One such formula circulates widely. Borrowed from the design-effect of survey sampling [7], the equicorrelation effective sample size \begin{equation} N_{\mathrm{eff}}\;=\; \frac{N}{1+(N-1)\bar{\rho}} \label{eq:neff} \end{equation} discounts N by an average pairwise correlation \bar{\rho}. It is attractive because it needs only N and one number, sidestepping the noisy full-covariance estimation that more principled measures require [8, 9]. In practitioner writing it is used for two distinct purposes: to estimate how much diversification a basket of correlated strategies actually delivers, and—plugged into an independent-arrivals formula 1-(1-p)^{N_{\mathrm{eff}}}—to size how busy a capacity- or slot-limited execution system will be.1 Neither use has, to our knowledge, been validated against ground truth.
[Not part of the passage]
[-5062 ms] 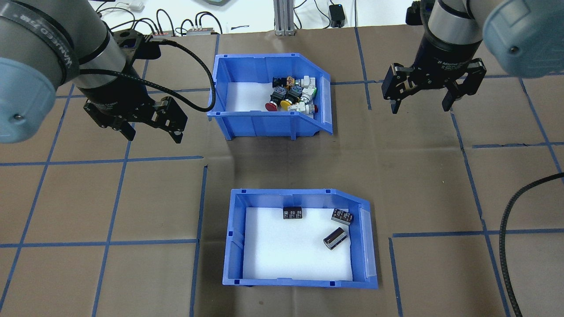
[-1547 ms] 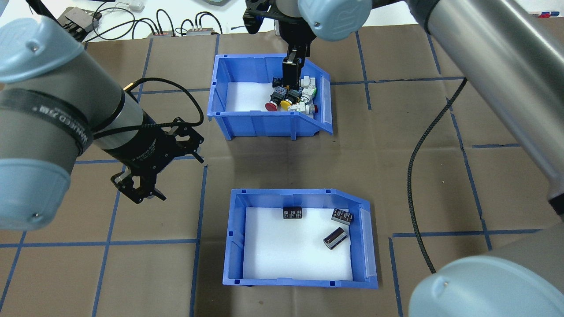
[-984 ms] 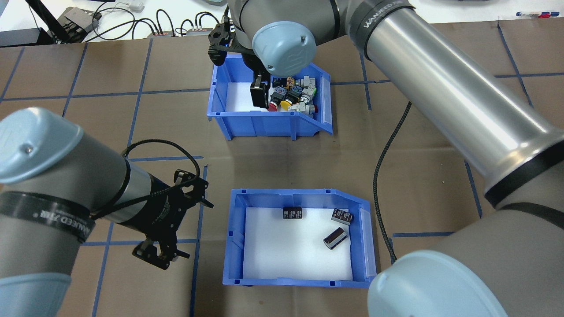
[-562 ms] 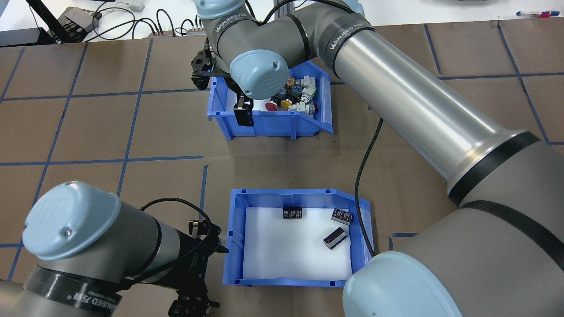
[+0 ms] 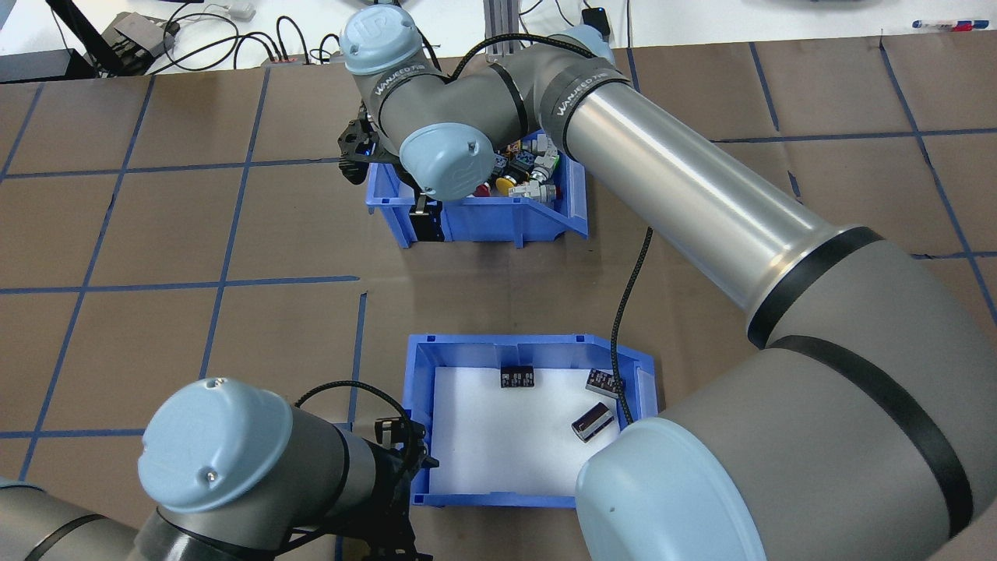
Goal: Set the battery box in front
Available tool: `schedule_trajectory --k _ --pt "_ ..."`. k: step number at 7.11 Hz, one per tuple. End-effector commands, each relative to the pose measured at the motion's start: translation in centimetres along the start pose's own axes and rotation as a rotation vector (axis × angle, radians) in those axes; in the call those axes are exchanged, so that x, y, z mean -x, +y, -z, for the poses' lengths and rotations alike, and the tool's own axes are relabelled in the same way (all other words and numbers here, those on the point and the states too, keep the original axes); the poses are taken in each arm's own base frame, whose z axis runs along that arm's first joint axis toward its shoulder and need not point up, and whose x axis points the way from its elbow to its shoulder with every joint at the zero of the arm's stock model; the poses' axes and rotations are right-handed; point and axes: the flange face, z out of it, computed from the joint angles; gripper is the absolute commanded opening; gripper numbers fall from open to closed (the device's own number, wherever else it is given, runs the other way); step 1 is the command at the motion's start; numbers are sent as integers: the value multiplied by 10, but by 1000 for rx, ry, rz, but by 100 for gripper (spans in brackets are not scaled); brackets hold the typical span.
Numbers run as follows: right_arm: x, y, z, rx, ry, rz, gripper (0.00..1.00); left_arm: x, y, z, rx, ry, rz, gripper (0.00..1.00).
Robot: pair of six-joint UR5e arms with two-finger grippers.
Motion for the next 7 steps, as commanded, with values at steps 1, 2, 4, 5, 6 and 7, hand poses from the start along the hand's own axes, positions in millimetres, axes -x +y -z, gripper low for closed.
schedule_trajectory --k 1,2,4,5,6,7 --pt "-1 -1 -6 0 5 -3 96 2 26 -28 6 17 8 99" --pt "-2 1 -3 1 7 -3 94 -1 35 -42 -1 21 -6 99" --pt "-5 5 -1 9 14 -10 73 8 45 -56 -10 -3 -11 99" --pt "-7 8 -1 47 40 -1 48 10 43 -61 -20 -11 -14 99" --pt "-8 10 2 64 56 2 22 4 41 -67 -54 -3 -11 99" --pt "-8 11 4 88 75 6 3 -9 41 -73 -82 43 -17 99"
We provide that validation in a controlled simulation. Because we generate the data, we know the population correlation, the oracle diversification, and the true distribution of simultaneously-active signals, and can measure exactly where (neff) succeeds and where it fails. Our findings are deliberately mixed: the formula is far better than its reputation on one target, far worse on another, and the difference is governed by two channels the shortcut ignores—which correlation it is fed, and how strongly returns co-move beyond co-activation.
Contributions.
A reproducible framework that generates N correlated binary trading signals and their PnL from a latent Gaussian model with controllable homogeneous or heterogeneous correlation and an explicit return-factor loading \beta, so realized breadth and execution capacity are measurable ground truth and the return channel is a swept design parameter rather than a hidden constant (Section 4).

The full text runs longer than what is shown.